> [Description of the task]: Keep only the lines of the material below that contain the word "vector". Copy those lines.

> [Data extract]:
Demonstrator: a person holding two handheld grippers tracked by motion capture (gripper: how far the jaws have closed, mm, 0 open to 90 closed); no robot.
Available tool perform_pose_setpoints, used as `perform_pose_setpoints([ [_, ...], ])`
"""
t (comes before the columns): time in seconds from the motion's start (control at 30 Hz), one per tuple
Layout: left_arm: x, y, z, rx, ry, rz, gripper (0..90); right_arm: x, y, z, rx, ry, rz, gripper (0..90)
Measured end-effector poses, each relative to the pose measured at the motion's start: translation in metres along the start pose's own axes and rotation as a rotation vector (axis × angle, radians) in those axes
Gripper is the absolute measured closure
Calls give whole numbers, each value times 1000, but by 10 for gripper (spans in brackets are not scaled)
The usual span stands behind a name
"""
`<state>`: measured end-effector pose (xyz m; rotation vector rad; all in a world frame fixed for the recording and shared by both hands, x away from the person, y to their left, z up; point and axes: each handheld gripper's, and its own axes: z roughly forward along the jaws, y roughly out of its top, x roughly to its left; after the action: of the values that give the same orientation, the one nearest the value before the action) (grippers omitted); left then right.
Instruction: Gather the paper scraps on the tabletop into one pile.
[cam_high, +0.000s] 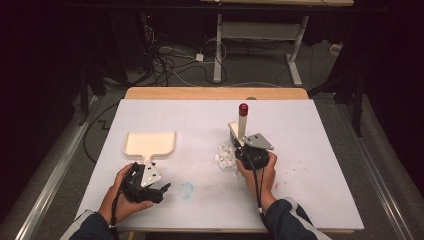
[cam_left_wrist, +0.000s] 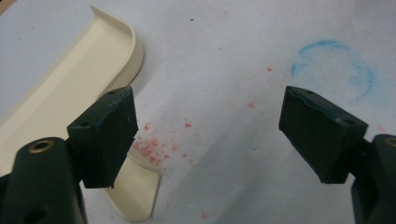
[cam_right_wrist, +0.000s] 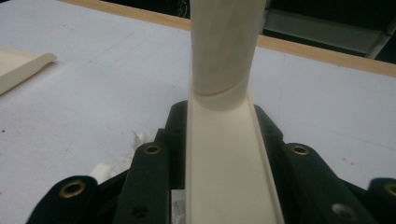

> [Response to the task]:
Measured end-effector poses, each relative to the pose measured at the motion's start: translation in metres along the start pose's own axes and rotation as a rotation vector (axis × angle, radians) in those axes
`<state>`: measured end-effector pose (xyz m; rotation vector rad; all in a world frame fixed for the recording and shared by both hands, x away from the person, y to their left, z up; point and axes: each handheld gripper's, and its own axes: z roughly forward along the jaws, y roughly out of its top, x roughly to its left; after the action: of the values that give the same orientation, the one nearest the value before the action) (grippers omitted); left then right.

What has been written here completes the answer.